● Aim of the task: Print the data that follows, exactly and completely.

● Supplied data:
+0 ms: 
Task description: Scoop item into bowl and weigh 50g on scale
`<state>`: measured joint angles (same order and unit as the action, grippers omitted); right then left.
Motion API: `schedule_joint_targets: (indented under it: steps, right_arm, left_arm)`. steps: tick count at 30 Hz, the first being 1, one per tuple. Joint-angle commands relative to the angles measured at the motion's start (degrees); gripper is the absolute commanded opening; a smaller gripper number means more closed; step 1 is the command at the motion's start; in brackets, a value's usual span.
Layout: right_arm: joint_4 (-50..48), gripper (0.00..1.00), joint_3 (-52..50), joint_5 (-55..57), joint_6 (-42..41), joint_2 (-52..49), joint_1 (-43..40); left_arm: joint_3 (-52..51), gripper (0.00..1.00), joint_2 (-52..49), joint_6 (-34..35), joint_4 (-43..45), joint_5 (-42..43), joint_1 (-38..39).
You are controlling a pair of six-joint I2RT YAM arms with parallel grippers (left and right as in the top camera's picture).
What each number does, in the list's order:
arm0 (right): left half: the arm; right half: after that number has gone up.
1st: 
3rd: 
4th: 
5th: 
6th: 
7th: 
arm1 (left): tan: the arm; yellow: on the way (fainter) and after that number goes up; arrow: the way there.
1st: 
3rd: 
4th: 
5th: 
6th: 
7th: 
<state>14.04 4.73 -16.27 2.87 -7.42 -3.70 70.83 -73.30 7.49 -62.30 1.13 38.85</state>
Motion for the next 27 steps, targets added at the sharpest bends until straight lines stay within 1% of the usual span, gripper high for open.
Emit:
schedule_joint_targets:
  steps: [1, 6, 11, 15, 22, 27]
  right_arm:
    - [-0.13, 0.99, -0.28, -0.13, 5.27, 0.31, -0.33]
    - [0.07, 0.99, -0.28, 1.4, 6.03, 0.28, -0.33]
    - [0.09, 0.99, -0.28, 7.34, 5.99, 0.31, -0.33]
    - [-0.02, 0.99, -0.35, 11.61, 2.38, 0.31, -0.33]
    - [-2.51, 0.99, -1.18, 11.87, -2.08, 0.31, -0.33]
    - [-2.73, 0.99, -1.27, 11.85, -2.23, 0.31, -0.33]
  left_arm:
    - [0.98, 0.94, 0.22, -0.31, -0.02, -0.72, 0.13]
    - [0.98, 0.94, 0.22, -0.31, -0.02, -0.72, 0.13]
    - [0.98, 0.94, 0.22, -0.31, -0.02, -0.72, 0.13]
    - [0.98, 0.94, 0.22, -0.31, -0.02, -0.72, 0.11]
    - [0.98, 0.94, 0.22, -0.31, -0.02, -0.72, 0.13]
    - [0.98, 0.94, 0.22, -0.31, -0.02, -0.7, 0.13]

● Solved exercise:
+0 ms: 
Task description: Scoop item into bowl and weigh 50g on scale
`<state>`: measured joint angles (same order and unit as the action, grippers omitted); right then left.
Motion API: `schedule_joint_targets: (indented under it: steps, right_arm, left_arm)`. steps: tick count at 30 Hz, the first being 1, one per tuple. Joint-angle commands relative to the angles measured at the motion's start (degrees); gripper is the absolute commanded opening; a smaller gripper number means more closed; step 1 is the command at the motion's start; in brackets, a value's usual span.
Layout: right_arm: joint_4 (-50..48), gripper (0.00..1.00), joint_3 (-52..50), joint_5 (-55..57), joint_6 (-42..41), joint_2 (-52..49), joint_1 (-43..40); left_arm: joint_3 (-52..51), gripper (0.00..1.00), joint_2 (-52..49), joint_6 (-34..35), joint_4 (-43..45), joint_5 (-42..43), joint_1 (-38..39).
You are controlling a pair of six-joint I2RT YAM arms with parallel grippers (left and right as in the top camera's picture).
What each number does, in the list's order:
arm0 (right): left half: the arm; right half: after that number has gone up.
1st: 
3rd: 
4th: 
5th: 
6th: 
7th: 
arm1 (left): tan: the arm; yellow: on the way (fainter) and after that number goes up; arrow: the way there.
1st: 
3rd: 
4th: 
5th: 
6th: 
7th: 
<state>14.04 4.73 -16.27 2.87 -7.42 -3.70 70.83 -73.30 7.49 -62.30 1.13 38.85</state>
Motion for the next 27 steps, targets added at the sharpest bends until straight lines stay within 1% of the usual span, gripper high for open.
Emit:
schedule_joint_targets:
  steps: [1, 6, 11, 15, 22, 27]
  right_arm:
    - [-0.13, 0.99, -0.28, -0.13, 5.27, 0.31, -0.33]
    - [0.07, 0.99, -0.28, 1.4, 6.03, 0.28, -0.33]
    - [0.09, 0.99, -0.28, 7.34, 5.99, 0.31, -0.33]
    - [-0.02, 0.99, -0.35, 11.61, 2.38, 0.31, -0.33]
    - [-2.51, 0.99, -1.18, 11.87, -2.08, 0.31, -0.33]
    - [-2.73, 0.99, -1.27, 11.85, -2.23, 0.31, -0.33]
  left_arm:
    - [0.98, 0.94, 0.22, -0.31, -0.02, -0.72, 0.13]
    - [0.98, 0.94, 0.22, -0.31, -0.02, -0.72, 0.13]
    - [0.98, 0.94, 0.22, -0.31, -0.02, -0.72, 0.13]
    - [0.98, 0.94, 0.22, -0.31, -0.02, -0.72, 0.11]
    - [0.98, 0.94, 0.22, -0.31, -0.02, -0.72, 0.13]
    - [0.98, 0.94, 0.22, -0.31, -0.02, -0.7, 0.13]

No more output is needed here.